=== The problem ===
Gather every line from the entries below that includes "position".

=== Available data ===
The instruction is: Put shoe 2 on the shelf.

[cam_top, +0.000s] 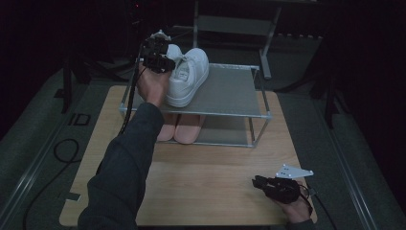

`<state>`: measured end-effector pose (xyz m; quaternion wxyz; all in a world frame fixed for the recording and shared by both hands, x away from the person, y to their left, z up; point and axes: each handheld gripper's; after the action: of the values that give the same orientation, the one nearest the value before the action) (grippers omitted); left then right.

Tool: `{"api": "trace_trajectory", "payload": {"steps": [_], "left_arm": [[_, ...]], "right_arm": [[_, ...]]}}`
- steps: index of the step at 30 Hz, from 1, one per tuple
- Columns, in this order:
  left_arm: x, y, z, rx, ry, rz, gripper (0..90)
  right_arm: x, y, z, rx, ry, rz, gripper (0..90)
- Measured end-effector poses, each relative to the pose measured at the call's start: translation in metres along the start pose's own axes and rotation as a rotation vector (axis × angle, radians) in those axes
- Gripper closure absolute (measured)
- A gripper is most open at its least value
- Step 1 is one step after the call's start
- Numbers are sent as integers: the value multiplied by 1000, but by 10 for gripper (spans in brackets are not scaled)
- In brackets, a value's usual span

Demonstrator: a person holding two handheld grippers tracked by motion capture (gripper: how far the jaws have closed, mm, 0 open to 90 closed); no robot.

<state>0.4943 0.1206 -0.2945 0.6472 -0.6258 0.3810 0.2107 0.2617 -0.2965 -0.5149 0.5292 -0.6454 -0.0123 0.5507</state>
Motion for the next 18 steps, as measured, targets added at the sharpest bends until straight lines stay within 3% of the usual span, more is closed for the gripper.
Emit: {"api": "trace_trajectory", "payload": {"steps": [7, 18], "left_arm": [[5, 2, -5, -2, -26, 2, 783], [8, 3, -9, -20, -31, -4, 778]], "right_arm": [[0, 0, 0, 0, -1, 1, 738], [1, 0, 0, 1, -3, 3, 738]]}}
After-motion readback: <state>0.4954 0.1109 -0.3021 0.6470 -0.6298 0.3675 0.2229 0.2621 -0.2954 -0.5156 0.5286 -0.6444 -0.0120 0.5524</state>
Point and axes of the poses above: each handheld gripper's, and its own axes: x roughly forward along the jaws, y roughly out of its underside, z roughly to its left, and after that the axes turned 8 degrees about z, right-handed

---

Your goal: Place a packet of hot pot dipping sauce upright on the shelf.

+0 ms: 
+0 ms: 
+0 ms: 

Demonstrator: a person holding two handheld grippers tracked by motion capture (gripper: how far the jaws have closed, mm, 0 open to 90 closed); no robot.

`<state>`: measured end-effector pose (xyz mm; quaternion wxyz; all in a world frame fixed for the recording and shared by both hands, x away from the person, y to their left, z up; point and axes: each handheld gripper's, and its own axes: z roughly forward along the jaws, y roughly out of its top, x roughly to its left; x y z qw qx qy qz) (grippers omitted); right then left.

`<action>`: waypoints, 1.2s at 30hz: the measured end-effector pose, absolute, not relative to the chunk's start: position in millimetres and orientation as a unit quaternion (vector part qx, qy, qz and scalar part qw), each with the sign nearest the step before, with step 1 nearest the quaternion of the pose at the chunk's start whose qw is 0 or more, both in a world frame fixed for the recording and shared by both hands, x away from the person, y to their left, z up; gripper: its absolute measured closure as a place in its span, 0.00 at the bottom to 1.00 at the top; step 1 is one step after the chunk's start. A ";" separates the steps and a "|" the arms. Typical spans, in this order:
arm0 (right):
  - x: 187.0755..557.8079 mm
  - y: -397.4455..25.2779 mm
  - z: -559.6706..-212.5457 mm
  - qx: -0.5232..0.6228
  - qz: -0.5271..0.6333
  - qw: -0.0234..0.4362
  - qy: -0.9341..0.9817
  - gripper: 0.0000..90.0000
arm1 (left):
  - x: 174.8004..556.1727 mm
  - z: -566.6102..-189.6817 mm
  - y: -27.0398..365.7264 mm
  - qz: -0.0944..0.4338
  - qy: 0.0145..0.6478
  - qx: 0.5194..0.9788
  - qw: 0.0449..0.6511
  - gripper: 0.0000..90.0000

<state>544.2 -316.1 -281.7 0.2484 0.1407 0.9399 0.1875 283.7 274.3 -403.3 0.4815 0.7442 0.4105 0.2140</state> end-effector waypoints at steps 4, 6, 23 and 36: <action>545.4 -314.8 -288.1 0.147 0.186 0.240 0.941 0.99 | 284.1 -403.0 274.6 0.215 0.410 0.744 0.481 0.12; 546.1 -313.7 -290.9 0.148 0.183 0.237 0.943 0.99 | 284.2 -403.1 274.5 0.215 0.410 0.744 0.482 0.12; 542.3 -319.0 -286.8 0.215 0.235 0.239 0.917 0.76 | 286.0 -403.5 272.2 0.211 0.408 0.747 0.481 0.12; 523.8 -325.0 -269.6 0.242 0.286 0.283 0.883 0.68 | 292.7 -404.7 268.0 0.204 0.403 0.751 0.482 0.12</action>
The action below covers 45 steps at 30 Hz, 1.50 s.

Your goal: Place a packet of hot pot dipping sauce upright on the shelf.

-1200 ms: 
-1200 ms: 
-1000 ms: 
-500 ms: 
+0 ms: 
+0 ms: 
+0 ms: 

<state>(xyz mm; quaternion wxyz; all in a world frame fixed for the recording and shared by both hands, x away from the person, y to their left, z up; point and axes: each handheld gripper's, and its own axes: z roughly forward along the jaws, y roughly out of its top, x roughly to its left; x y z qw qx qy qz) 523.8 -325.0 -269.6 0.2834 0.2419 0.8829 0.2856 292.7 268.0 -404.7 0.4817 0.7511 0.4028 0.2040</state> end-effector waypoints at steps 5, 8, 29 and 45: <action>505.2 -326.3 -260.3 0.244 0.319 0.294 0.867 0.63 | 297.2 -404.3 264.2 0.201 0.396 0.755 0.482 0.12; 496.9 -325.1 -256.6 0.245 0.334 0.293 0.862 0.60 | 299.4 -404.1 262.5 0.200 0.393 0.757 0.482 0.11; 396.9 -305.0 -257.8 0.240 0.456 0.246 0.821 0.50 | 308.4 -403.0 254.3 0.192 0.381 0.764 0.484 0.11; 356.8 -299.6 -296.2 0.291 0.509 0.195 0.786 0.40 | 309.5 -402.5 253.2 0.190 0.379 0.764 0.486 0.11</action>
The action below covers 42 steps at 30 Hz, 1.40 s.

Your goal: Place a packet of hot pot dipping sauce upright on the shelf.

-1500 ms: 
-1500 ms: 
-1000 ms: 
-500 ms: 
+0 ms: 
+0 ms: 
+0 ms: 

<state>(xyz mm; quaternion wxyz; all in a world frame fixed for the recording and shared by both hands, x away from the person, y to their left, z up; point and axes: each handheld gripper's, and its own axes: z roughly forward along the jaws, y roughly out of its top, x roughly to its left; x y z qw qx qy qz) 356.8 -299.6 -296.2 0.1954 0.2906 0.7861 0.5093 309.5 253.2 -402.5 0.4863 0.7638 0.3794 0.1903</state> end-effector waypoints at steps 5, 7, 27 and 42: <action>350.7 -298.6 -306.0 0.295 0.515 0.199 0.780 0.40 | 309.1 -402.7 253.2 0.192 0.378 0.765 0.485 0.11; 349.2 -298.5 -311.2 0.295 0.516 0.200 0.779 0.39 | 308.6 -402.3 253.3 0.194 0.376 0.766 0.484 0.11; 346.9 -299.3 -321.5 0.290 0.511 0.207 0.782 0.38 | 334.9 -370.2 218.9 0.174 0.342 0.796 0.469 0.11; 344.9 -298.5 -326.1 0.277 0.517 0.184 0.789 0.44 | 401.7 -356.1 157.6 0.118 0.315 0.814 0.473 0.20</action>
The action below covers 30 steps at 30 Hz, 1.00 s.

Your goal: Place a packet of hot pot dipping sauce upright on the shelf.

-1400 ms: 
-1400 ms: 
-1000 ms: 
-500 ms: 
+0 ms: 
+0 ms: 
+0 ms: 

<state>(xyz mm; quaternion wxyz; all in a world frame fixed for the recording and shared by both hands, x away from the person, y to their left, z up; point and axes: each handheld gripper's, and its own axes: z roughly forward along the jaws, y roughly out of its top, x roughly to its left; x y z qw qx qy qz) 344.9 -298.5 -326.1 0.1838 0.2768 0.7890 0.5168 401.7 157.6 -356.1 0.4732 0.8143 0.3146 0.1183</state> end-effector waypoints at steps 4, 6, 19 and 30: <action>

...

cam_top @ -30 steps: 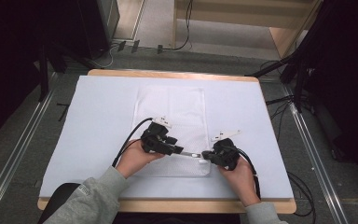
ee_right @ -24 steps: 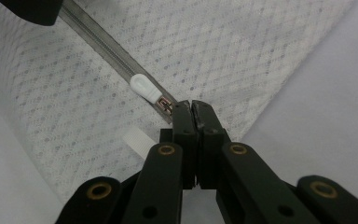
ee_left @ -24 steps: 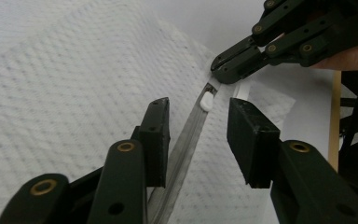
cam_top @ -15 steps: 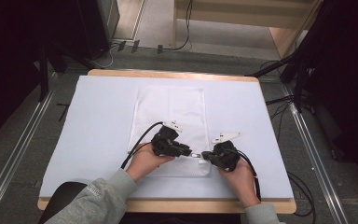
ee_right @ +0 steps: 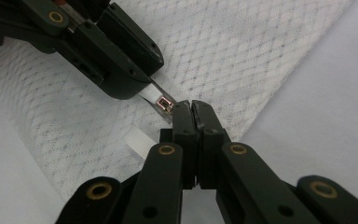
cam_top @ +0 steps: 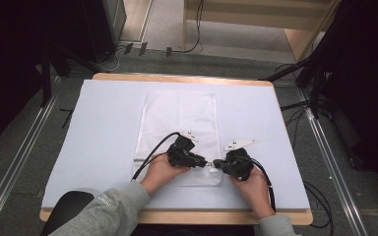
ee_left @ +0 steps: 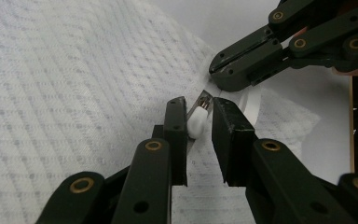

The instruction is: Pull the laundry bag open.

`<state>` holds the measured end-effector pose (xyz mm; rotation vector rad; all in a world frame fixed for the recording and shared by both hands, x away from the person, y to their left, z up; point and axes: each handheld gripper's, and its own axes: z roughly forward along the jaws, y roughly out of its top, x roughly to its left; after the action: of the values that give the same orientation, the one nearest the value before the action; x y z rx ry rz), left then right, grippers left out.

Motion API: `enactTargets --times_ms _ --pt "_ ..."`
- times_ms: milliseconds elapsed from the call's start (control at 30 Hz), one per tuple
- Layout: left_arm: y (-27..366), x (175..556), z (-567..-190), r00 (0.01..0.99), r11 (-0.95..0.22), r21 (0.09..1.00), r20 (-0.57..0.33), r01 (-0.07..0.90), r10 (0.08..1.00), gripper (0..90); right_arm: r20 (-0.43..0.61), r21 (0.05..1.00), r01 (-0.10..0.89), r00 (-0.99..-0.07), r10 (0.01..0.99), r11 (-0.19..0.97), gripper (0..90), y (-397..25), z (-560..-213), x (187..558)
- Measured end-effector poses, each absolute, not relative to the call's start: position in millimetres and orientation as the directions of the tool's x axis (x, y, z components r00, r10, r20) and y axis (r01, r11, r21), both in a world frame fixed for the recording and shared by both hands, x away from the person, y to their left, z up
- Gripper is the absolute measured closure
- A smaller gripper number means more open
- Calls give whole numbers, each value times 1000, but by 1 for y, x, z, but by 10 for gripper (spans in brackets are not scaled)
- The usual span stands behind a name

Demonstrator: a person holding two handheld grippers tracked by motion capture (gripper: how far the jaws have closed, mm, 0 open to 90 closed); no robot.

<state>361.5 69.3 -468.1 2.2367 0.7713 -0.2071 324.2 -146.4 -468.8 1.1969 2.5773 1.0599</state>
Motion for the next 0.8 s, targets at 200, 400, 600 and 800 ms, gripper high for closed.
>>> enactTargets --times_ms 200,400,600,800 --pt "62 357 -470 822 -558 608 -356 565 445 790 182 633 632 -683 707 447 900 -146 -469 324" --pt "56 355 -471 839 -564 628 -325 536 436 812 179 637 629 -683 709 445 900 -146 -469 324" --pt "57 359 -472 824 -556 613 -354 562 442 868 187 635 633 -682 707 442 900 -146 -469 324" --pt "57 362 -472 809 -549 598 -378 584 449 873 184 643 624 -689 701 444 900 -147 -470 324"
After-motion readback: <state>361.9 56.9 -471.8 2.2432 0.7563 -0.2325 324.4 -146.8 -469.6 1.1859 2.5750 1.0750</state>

=== Response ===
`<action>`: waypoints, 1.2s at 30hz: the measured end-effector pose, absolute, not relative to the chunk's start: position in millimetres and orientation as a unit quaternion (vector part qx, qy, qz and scalar part qw), each with the sign nearest the step before, with step 1 nearest the quaternion of the pose at the chunk's start whose qw is 0 or more, both in a world frame fixed for the recording and shared by both hands, x away from the person, y to their left, z up; gripper: its absolute measured closure as a place in its span, 0.00 at the bottom to 1.00 at the top; step 1 is one step after the chunk's start. A ";" separates the steps and a "|" the arms. Typical spans, in this order:
- Measured end-effector poses, each absolute, not relative to the call's start: position in millimetres and orientation as the directions of the tool's x axis (x, y, z components r00, r10, r20) and y axis (r01, r11, r21), both in a world frame fixed for the recording and shared by both hands, x away from the person, y to their left, z up

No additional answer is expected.